In summary, the stretch force of the myocyte at a given SL increases with the stretch rate in a logarithmic manner. The increase in force with increase in stretch rate results from a reduction in contour-length gain of titin's elastic segment.

Sequence Within Titin Underlying Contour-Length Adjustment
To determine where along the elastic segment of titin contour-length gain takes place, IEM was used. Using the antibodies T12 and Ti102 (see Figure 1CUp), it was shown previously that at SLs <3.0 µm, rat cardiac titin's elastic segment is restricted to the sequence demarcated by the T12 and Ti102 epitopes.20 Thus, contour-length gain does not result from recruiting titin from the A-band or from near the Z-line to titin's extensible segment; instead it results from within the segment demarcated by the T12 to Ti102 epitopes. It is unlikely that the PEVK segment is a major source of contour-length gain because studies with the anti-titin antibody 9D10, which labels the full length of this segment, indicate that the PEVK does not extend much at SLs beyond {approx}2.3 µm,25 whereas large contour-length gain takes place at these SLs (Figure 3CUp). To explore the site of contour-length adjustment, the T12, 9D10, and Ti102 antibodies were used to measure the extension of (1) the proximal tandem Ig segment plus the unique N2B element (T12 to edge of 9D10 labeled region) and (2) the distal tandem Ig segment (edge of 9D10 labeled region to Ti102), both as a function of SL. The predicted extension of the tandem Ig segments was also calculated using the serially linked WLC model (Figure 1CUp; see Materials and Methods).

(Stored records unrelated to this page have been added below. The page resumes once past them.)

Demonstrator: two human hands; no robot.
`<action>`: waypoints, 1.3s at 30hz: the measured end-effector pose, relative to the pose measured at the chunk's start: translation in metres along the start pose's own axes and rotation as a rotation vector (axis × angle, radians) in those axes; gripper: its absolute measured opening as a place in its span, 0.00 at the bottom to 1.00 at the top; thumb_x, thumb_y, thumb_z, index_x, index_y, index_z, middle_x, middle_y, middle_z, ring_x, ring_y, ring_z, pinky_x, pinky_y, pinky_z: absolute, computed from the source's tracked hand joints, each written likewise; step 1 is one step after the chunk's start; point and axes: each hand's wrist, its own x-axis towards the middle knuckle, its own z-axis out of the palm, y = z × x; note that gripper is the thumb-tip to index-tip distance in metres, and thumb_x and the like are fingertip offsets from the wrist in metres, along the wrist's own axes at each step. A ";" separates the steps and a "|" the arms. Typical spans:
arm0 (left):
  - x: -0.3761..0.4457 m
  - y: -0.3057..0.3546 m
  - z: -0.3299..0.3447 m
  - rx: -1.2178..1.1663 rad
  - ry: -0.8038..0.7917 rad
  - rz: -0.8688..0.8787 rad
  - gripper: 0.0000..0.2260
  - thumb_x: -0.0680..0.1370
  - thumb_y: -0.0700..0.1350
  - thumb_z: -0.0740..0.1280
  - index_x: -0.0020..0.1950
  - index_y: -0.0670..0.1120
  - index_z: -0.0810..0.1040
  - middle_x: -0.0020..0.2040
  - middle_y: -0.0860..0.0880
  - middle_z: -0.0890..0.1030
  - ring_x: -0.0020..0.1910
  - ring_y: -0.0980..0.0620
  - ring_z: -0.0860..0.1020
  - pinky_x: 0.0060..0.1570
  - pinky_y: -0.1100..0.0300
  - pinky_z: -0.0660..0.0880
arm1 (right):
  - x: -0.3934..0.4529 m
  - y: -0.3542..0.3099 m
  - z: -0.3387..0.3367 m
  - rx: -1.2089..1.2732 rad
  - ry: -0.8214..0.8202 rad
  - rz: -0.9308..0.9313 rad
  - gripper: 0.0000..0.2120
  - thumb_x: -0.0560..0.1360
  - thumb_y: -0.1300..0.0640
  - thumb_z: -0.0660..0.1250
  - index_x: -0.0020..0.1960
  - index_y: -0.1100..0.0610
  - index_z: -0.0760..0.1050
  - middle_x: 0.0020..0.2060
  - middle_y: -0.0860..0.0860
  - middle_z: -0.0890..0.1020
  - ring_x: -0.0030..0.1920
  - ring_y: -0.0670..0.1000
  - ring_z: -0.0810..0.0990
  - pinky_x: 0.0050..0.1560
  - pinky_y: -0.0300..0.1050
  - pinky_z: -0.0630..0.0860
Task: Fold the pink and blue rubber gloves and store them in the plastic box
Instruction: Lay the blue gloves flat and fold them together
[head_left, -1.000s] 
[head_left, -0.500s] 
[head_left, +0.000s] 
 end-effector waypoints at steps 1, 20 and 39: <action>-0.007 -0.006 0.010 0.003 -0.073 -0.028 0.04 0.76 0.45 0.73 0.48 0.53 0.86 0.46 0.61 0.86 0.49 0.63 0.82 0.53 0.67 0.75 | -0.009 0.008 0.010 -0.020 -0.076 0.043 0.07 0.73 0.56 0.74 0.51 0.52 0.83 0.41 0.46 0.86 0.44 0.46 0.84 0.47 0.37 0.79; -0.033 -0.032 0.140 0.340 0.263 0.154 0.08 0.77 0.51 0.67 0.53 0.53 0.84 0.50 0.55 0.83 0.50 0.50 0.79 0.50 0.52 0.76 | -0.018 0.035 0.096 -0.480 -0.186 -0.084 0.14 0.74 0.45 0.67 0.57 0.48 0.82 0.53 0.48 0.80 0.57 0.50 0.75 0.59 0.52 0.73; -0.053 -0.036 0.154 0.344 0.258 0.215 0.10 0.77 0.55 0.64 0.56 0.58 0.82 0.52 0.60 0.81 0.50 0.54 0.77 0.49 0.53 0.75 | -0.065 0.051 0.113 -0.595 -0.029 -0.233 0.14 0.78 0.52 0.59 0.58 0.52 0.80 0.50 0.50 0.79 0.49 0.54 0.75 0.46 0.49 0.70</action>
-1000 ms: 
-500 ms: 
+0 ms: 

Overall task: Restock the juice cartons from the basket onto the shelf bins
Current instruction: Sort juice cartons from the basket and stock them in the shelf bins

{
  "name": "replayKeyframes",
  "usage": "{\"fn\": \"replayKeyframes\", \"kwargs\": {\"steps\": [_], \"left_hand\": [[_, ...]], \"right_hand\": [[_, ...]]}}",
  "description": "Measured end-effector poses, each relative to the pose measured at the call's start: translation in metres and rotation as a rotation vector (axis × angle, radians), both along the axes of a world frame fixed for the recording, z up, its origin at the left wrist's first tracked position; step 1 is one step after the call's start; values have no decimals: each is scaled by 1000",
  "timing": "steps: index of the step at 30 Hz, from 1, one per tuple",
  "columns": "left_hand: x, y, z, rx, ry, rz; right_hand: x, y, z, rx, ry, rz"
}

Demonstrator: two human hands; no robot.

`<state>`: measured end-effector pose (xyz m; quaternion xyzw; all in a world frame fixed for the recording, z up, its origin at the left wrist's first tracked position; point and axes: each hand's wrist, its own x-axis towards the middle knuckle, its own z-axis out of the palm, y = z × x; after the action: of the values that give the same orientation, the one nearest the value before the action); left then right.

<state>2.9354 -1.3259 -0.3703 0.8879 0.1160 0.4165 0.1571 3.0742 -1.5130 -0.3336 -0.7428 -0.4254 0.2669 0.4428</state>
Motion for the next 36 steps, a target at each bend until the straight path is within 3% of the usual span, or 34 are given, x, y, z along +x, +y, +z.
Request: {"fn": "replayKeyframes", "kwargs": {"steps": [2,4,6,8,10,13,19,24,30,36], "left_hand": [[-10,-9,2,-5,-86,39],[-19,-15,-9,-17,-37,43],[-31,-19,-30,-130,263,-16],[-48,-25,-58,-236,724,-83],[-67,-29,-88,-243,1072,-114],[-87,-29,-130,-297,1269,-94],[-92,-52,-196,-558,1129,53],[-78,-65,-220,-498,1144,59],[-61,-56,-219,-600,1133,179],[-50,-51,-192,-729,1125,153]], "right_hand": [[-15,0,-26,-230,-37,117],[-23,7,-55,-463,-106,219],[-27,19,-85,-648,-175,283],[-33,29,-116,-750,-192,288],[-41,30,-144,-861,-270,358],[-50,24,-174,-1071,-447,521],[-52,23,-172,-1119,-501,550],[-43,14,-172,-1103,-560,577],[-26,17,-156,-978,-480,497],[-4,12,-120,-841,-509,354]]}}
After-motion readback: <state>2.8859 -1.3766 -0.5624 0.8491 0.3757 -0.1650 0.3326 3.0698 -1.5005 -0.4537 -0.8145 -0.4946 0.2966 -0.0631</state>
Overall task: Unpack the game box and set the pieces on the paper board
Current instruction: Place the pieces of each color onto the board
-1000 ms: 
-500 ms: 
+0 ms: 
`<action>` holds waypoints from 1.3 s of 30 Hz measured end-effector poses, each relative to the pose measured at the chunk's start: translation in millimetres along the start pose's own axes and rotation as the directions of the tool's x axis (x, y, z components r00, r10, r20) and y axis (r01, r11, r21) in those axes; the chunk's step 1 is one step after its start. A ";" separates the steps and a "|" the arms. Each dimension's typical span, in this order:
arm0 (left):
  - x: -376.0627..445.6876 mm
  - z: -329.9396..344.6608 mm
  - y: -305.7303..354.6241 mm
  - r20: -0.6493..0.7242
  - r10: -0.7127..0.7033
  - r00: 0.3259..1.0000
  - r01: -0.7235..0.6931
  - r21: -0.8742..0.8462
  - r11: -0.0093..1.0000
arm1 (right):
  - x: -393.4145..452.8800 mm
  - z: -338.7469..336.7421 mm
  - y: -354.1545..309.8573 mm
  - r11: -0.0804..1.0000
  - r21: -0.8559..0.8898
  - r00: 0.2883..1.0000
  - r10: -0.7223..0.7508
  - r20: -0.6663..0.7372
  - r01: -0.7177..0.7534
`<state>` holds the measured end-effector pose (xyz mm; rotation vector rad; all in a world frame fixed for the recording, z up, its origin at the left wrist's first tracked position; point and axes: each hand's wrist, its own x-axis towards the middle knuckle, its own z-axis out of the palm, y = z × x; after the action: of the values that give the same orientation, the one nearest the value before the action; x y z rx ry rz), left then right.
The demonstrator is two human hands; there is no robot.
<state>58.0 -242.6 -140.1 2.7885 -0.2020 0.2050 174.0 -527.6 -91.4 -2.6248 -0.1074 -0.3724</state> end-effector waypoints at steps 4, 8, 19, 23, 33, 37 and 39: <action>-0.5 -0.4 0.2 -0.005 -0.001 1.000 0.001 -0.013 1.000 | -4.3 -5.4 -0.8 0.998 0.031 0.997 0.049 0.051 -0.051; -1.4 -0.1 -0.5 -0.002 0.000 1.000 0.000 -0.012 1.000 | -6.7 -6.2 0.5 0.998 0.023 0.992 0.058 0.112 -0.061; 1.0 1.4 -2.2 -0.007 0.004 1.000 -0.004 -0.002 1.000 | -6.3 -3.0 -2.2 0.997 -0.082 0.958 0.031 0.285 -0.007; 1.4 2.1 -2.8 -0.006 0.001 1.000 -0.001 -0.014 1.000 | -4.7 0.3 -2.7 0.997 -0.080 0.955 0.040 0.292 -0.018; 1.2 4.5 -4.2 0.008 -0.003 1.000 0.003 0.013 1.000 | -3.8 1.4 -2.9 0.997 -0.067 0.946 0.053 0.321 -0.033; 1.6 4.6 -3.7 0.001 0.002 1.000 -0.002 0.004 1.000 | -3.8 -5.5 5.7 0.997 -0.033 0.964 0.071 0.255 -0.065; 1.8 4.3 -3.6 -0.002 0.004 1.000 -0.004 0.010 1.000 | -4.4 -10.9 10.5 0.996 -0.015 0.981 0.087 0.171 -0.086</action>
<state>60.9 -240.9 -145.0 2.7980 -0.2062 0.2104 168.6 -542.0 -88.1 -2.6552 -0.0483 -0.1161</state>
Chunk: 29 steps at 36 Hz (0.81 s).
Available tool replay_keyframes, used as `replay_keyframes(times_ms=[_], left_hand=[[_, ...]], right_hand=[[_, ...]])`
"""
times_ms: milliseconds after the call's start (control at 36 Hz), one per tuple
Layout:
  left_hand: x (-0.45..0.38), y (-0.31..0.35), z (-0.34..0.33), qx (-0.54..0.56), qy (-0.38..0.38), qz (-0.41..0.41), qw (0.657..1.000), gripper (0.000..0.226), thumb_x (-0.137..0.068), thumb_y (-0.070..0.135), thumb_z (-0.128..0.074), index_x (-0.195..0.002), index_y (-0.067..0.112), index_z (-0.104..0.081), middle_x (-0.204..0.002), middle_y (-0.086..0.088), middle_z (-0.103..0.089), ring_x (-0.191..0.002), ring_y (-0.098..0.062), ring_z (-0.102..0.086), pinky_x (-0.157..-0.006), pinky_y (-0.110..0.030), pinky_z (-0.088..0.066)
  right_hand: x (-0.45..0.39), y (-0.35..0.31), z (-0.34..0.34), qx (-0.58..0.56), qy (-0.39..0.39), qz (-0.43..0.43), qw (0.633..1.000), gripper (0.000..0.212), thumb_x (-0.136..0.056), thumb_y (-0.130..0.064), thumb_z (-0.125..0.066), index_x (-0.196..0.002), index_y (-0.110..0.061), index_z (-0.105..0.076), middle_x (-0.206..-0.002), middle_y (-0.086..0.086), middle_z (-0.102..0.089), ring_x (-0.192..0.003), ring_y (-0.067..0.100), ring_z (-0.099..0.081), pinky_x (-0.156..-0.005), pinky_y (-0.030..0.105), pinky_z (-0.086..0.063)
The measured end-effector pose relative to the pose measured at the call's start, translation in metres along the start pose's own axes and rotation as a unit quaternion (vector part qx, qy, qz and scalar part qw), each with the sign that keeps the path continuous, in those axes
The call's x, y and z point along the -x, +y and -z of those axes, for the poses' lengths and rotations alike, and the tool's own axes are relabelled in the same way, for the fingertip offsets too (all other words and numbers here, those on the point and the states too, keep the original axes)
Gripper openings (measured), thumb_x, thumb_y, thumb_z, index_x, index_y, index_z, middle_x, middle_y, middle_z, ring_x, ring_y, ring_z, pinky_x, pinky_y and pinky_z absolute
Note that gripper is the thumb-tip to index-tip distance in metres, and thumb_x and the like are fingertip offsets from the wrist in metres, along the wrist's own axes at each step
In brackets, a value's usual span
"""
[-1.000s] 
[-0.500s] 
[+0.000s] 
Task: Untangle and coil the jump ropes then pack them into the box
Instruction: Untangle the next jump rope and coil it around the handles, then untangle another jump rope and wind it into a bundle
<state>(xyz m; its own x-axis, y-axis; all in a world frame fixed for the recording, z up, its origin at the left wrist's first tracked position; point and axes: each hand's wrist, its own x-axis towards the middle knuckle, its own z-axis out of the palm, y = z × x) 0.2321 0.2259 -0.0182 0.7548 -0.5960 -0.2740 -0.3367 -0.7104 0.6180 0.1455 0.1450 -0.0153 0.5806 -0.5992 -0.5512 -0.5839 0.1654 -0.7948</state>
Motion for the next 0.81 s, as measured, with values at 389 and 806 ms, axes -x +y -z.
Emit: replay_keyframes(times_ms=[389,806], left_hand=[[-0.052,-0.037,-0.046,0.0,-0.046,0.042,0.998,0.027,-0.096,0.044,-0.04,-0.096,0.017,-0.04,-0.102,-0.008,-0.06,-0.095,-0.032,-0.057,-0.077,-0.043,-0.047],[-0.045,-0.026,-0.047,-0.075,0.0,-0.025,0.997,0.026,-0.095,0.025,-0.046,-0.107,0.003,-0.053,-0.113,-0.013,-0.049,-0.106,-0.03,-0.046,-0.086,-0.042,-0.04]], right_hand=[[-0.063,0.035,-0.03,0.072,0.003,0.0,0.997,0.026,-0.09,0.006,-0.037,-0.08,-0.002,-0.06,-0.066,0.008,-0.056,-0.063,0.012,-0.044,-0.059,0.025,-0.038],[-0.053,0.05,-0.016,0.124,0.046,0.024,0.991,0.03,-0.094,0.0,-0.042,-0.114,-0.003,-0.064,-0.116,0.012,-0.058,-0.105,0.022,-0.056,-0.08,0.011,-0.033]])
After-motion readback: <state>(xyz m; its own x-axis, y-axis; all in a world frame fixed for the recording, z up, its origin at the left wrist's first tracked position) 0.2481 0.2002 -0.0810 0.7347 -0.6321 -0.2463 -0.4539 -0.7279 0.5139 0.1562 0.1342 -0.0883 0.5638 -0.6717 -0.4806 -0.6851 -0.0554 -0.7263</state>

The predicted extension of the proximal tandem Ig segment was close to the measured T12-9D10 distance at SLs from {approx}1.8 to 2.1 µm, whereas at longer SLs, the measured extensions exceeded the predicted extension (Figure 7BDown). For example, at a SL of 2.9 µm, the measured length was 340±44 nm (n=13), or 265 nm longer than the predicted maximal length of the proximal tandem Ig segment of 75 nm. The predicted extension of the distal tandem Ig segment tracked reasonably well with the measured extensions at SLs between {approx}1.8 to {approx}2.4 µm, although with further stretch, the segment extended slightly beyond the predicted maximal contour length of 140 nm (Figure 7CDown).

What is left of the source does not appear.